Another big problem in Haiti is the the idea of "restavecs." Restavek in Creole means "to stay with." Children, often given up by their poor Haitian families, "stay with" more affluent families as slaves. And like most slaves, they're usually subject to physical, emotional and sexual abuse. According to the Restavec Children Foundation, these children are often given away or sold by poor families in order to survive. Frequently the children's most basic rights to health and education are denied. They are not paid for their work and often abused. For instance, the restavecs have to return to their duties in the house, after having escorted the house owner's children to school. The restavec boys and the girls often flee at the age of 12-13, joining one of the many street gangs or ending up as prostitutes.This is something that happens in all areas of Haiti, not just the poor slums. Before the earthquake, the Haitian government estimated that more than 300,000 Haitian children were living as restavecs in the country, and more of them abroad. That number has substantially increased after the earthquake. It is a harsh reality for many of the children and teens in Haiti. It is part of the culture and at times, all a child knows her whole life.

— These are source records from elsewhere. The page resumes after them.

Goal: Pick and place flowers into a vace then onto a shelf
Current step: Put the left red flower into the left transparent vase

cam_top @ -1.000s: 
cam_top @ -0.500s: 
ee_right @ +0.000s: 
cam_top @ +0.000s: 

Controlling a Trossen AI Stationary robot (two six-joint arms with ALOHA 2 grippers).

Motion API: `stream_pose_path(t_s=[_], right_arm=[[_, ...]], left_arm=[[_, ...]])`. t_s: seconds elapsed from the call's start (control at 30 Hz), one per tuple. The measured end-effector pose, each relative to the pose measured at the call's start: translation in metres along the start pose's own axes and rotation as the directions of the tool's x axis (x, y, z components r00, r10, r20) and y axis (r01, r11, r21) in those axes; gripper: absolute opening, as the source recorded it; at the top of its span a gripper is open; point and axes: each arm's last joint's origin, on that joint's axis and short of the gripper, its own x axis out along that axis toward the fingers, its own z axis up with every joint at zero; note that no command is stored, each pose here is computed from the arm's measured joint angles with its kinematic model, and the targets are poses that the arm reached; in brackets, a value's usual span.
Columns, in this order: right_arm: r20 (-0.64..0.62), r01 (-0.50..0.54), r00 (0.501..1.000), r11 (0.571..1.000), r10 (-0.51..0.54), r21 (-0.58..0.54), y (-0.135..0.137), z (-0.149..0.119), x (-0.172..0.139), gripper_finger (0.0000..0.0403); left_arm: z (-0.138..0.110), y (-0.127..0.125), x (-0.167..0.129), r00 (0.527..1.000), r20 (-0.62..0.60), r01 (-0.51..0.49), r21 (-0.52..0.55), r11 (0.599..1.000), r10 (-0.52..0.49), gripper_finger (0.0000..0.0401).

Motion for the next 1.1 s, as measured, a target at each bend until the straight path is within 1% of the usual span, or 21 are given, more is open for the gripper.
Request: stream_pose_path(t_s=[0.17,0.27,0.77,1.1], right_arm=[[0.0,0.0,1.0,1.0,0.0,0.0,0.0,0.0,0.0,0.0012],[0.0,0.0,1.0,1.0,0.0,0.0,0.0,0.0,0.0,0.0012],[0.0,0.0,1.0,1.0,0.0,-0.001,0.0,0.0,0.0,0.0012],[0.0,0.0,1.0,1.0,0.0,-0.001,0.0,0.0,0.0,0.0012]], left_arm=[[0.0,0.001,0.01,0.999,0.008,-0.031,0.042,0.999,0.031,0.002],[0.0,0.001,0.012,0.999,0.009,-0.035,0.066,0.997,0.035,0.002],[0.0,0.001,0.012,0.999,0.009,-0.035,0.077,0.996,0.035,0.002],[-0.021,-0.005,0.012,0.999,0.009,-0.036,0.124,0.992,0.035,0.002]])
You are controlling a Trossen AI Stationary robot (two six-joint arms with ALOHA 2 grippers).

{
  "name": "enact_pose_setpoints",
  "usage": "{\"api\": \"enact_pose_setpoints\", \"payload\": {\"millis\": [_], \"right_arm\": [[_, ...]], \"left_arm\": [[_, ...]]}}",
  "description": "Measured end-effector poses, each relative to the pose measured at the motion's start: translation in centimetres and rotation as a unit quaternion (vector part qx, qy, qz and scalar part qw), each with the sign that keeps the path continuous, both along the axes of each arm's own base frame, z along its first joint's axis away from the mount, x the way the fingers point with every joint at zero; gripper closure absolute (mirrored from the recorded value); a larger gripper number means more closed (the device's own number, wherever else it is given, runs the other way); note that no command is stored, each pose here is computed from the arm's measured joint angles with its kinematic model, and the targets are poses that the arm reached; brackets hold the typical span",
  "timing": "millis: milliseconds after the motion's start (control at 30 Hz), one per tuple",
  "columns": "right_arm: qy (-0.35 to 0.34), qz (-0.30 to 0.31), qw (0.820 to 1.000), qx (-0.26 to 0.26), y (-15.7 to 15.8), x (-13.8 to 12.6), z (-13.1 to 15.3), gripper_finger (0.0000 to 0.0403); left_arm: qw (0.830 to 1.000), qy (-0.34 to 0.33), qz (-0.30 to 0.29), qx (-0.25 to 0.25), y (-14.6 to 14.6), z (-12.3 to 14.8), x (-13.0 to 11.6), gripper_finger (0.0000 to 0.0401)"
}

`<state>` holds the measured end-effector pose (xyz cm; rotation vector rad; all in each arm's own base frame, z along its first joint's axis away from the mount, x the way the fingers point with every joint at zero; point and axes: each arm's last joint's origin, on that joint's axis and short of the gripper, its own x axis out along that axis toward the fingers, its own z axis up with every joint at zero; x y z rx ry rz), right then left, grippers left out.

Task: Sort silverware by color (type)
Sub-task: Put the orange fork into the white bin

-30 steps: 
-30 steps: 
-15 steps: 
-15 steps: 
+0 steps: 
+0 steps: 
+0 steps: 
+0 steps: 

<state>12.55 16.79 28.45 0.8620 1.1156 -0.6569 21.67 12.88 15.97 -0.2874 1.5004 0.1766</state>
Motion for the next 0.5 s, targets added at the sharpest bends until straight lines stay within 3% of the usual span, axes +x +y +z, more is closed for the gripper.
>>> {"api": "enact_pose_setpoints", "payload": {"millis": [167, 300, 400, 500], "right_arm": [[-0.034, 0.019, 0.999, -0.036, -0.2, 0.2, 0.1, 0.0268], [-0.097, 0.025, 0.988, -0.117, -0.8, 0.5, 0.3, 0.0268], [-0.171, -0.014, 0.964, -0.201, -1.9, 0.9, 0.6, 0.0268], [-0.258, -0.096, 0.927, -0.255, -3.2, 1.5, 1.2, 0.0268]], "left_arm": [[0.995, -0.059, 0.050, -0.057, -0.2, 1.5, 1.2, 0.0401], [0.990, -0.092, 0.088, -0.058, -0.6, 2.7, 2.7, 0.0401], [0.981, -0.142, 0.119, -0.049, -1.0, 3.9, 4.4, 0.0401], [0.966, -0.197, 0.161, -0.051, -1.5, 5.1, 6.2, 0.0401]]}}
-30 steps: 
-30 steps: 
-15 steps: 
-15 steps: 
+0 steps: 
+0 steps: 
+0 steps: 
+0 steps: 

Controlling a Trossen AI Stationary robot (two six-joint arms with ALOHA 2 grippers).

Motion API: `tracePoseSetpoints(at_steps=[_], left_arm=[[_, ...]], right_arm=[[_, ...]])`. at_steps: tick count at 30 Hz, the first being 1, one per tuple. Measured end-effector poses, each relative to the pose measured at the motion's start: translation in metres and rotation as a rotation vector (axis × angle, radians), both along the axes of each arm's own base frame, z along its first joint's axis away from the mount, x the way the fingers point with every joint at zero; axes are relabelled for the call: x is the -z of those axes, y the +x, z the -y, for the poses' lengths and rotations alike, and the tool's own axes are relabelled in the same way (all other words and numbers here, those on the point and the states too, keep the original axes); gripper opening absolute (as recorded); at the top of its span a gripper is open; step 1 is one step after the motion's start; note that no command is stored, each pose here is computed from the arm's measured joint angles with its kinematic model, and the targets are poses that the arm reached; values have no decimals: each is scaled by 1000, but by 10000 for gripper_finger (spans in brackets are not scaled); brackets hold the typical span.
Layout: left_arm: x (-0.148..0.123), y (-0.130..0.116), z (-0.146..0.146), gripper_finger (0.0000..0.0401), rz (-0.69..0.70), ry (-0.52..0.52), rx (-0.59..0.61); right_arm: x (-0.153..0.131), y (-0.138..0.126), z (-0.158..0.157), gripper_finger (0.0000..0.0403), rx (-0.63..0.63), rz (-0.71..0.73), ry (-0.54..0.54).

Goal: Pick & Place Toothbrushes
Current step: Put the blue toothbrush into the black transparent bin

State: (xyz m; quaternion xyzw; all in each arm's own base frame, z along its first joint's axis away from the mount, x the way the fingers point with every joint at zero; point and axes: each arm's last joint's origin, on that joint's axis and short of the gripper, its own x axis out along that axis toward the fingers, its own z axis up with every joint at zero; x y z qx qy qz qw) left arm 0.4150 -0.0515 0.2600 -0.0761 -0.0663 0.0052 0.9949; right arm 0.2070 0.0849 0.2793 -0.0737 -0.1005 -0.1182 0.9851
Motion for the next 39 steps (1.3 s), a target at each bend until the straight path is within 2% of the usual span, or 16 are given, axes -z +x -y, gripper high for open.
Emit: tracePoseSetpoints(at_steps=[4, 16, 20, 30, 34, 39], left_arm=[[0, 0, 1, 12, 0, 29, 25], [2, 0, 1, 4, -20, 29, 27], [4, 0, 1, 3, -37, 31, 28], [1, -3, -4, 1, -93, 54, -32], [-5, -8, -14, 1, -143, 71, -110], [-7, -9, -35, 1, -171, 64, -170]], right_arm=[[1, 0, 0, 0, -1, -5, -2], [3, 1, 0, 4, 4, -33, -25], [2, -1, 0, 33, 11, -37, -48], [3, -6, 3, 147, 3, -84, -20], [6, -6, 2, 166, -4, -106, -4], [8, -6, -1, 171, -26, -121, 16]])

I've spoken with children and teens where they tell me no one wants them and they were passed from one family to another. When things got way too bad with one family, they would run away, live in the streets, and then find another family to "stay with" again. If they keep staying on the streets, it is often getting into the wrong crowds, like joining gangs and becoming prostitutes. It is a vicious cycle and abuse is almost always attached to these experiences. Many of the children pick up sexually transmitted diseases and worst of all, HIV/AIDS. And the few lucky ones gets picked up from police and sent to IBESR for further placement in a safe haven, such as an orphanage. The trauma that these children go through are enormous and the fact that they can still find reason to smile after all these experiences is something that I have great respect and admiration for. I just pray that the ones who are still living in the nightmares of child trafficking and restavecs can be freed soon and those who have been rescued can start healing and just simply be kids again.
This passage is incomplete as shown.